Ignoring the pictures, copy the data exactly.

BEGIN

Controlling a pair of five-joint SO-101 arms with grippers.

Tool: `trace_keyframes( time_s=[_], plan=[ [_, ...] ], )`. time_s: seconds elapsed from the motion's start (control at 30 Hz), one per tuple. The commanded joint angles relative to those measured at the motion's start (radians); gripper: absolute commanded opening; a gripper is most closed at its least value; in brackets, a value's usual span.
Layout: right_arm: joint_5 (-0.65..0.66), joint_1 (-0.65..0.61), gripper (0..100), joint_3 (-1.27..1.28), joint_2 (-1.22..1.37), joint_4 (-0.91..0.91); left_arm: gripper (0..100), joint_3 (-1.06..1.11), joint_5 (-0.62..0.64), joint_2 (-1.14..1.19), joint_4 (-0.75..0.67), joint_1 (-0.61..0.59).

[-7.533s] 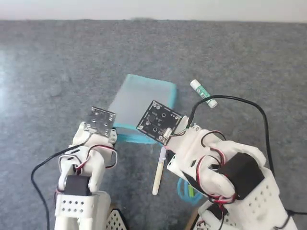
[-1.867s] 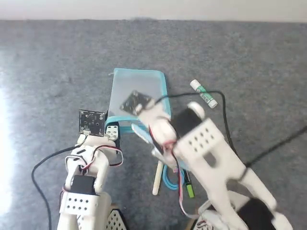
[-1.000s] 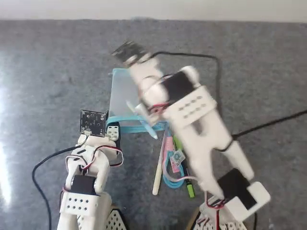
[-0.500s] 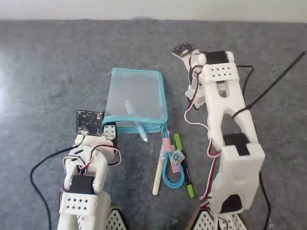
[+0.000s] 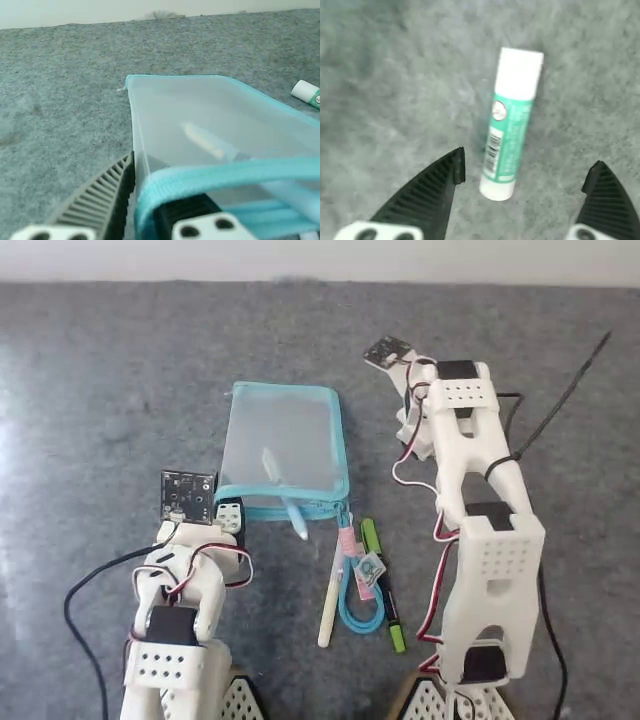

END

■ Answer to this problem ■
Controlling a pair of five-joint SO-101 arms with grippers.

Tool: `trace_keyframes( time_s=[_], plan=[ [_, ...] ], )`. time_s: seconds elapsed from the motion's start (control at 30 Hz), one per tuple. The commanded joint angles relative to those measured at the motion's start (radians); gripper: absolute commanded opening; a gripper is most closed at its least value; in brackets, a value's usual span.
Layout: right_arm: joint_5 (-0.65..0.66), joint_1 (-0.65..0.61), gripper (0..100), joint_3 (-1.27..1.28), joint_2 (-1.22..1.37), joint_4 (-0.91..0.91); left_arm: gripper (0..100), joint_3 (-1.06..1.11), joint_5 (-0.62..0.64), joint_2 (-1.14..1.19), joint_4 (-0.75..0.67), joint_1 (-0.61..0.59).

[-7.533s] 
[-1.867s] 
[-1.000s] 
[-0.500s] 
[+0.000s] 

Nothing remains to be written for this exercise.